Work order: Locate the line bearing "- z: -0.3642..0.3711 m" in the material below, then reproduce it and each following line up to and including the line bearing "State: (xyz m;".

Supplied data:
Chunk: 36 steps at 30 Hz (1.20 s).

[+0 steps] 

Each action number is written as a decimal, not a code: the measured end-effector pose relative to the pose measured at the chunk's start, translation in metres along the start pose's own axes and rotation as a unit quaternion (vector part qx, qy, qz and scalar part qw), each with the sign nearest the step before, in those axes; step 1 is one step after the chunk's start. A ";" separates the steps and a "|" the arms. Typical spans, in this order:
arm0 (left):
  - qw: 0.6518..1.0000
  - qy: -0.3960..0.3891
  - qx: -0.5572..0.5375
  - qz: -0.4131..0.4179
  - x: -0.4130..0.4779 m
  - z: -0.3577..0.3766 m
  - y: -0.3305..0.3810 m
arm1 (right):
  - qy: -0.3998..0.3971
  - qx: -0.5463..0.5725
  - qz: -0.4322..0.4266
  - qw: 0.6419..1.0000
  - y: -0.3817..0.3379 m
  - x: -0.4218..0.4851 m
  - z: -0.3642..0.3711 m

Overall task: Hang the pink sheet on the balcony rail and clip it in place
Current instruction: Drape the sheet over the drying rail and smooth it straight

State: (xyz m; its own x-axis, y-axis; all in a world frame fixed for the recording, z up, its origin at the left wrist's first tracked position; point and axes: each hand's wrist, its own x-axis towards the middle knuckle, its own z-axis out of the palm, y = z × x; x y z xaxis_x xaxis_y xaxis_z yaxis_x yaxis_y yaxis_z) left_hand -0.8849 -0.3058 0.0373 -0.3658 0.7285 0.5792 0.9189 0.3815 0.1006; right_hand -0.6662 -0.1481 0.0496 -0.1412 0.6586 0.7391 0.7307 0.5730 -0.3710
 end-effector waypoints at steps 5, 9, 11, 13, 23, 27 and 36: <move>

Worked solution:
  - z: -0.3642..0.3711 m

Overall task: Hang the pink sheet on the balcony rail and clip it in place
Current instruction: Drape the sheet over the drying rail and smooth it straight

State: (xyz m; its own x-axis, y-axis; all in a world frame fixed for the recording, z up, its origin at the left wrist's first tracked position; point and axes: each hand's wrist, its own x-axis towards the middle knuckle, its own z-axis out of the palm, y = z × x; x y z xaxis_x xaxis_y xaxis_z yaxis_x yaxis_y yaxis_z) left_hand -0.8849 -0.3058 0.0373 -0.3658 0.7285 0.5792 0.9189 0.3815 0.1006; right_hand -0.6662 -0.1481 0.0496 -0.1412 0.6586 0.7391 0.7307 0.5730 -0.3710

The full answer has been given.